Well-written and evocative. The period detail was convincing but not intrusive. I liked the characters although I found the main protagonist a bit annoyingly passive. Still that seemed true to the time and the number of choices she had.
This is a coffee table book but very enjoyable to read cover to cover. The pictures are stunning and the commentary mostly amusing. Occasionally the prose goes a bit Conde Naste Traveller but only occasionally, mostly it's wryly amusing.
This is a brilliantly shabby and seedy book. The London of the early 1980s when it was written is beautifully evoked. And sometimes it's nice to read about an older woman with no redeeming features whatsoever. However, the characters weren't compelling company and the book was fairly easy to put down.
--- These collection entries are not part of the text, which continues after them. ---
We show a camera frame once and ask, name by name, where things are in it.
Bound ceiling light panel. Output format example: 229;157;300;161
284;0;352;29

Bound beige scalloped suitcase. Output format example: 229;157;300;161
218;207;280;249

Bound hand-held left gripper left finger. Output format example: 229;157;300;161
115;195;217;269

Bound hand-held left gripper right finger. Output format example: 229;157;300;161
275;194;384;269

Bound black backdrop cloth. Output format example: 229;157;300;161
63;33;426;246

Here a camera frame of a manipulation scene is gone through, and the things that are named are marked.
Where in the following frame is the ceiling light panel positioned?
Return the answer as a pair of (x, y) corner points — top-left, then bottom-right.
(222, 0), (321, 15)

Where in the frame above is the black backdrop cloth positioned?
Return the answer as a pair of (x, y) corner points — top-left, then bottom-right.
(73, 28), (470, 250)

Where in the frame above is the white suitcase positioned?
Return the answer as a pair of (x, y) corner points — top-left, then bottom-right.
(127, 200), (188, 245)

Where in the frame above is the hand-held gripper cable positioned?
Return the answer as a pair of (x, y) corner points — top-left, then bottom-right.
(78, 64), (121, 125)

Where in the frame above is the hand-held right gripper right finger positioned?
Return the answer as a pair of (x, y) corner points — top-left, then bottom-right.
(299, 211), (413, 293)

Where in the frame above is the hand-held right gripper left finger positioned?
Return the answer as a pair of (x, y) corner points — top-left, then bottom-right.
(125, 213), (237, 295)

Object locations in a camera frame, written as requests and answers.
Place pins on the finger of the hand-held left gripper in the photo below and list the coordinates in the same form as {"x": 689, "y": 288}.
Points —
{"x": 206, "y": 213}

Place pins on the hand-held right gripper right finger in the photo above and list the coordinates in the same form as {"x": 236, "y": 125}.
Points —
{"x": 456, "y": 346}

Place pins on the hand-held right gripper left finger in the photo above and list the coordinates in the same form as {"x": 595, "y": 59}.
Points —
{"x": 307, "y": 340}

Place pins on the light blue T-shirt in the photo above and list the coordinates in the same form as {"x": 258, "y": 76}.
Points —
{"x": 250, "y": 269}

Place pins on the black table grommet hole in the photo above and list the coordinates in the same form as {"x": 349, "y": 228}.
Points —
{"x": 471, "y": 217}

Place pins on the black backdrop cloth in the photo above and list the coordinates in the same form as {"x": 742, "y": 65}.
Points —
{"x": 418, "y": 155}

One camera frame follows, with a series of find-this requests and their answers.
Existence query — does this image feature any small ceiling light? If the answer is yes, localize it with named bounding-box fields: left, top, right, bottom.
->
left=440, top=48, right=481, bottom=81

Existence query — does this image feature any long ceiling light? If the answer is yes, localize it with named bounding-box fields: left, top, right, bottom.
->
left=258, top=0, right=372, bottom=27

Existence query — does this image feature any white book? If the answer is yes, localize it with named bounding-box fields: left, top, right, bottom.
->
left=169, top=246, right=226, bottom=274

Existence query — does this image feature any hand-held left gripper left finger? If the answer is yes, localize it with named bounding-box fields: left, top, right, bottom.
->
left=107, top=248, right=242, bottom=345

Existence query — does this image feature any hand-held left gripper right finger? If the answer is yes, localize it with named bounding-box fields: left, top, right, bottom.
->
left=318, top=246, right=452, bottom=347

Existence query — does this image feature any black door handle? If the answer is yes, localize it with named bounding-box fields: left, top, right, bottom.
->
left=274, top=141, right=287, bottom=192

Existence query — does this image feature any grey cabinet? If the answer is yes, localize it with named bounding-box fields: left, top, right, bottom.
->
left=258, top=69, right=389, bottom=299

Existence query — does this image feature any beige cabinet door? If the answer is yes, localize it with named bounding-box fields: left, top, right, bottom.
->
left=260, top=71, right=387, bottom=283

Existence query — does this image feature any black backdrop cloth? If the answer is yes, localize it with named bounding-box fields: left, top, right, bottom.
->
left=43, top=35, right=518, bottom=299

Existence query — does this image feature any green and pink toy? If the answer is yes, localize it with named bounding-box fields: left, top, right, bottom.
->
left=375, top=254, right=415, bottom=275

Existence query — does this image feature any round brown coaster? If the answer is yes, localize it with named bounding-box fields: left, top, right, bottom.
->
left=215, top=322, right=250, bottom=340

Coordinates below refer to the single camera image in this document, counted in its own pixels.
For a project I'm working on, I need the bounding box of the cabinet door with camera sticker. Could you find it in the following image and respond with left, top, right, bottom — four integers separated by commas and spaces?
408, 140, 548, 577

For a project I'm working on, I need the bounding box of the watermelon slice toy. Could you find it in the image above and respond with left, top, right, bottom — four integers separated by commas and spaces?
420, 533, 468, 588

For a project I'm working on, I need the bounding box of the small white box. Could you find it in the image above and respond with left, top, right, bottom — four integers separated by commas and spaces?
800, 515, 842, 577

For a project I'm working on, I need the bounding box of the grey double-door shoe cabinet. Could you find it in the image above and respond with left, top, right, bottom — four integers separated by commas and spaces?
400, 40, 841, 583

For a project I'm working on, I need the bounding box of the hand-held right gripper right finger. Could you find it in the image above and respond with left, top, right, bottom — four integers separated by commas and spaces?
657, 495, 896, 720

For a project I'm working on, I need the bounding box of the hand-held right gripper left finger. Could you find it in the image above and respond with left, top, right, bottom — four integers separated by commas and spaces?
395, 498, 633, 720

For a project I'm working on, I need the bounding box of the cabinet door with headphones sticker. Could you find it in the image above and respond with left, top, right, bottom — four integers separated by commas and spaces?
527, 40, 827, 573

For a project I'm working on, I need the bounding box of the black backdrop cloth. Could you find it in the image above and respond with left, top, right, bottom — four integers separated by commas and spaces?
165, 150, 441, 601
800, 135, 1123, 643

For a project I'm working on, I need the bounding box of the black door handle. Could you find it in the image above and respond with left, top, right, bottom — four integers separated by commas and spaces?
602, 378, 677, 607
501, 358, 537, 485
I really enjoyed this. I wasn't sure the approach - Deakin's own writings interleaved with others' memories - would work but it created a fascinating picture. He was clearly hugely charismatic, with a winning personality and a wonderful communicator, but selfish, mercurial, entitled and immature, features common in men of his generation. An absolutely fascinating read and a great way to explore human complexity.
I really struggled with this book. The style is at the same time high handed and imperialistic, as Western travel writing always used to be, and meandering and hard to penetrate. In many places it's reminiscent of the obscure, referential style of the Psychogeographer Ian Sinclair. After a while I realised the real problem is that it is marketed as a history of the Baltics and is in fact a history of the Baltic German aristocracy, for whom the author seems to have a worshipful passion. Consequently, there's no mention of Lithuania, which may disappoint some people, and very little about the lives of ordinary people. However I did learn many things from it and he can certainly evoke a place.
I am not a birder of any kind but I love Simon Barnes' writing, especially when he is writing about the Norfolk Broads, where he lives. This is a lockdown experiment, as he observes the marsh from the same seat every day. Insightful, funny and moving and I know a bit more about birds than I did.
Pretty much what you would expect if you have read the first book and mostly as compelling. I only felt I was reading anecdote filler right at the end. A good book for when you aren't feeling well.
What a wonderful book. I love Laura Cummings' writing and her intelligent exploration of memory and knowledge. This book had a ln extra appeal because I have a long-term love of 17th century Dutch art. Twenty-something me would have been very excited to read this, but would have struggled with the actual reading. With a more flexible fifty-something reading muscle, I found myself going back over paragraphs because the writing was so insightful and beautiful, and I didn't want to miss anything.
Solnit is neither a psychogeographer nor a historian. While there is some history here, much of it fascinating, this is a ponderous book of essays on topics more or less related to walking. There were many insights but I did find she took a long time to say everything. It may be that some of the things that seem obvious, for example about women walking and suburbanisation, only seem so because of this book's influence over the last 20 years. Not an unalloyed pleasure but glad I have finally read it.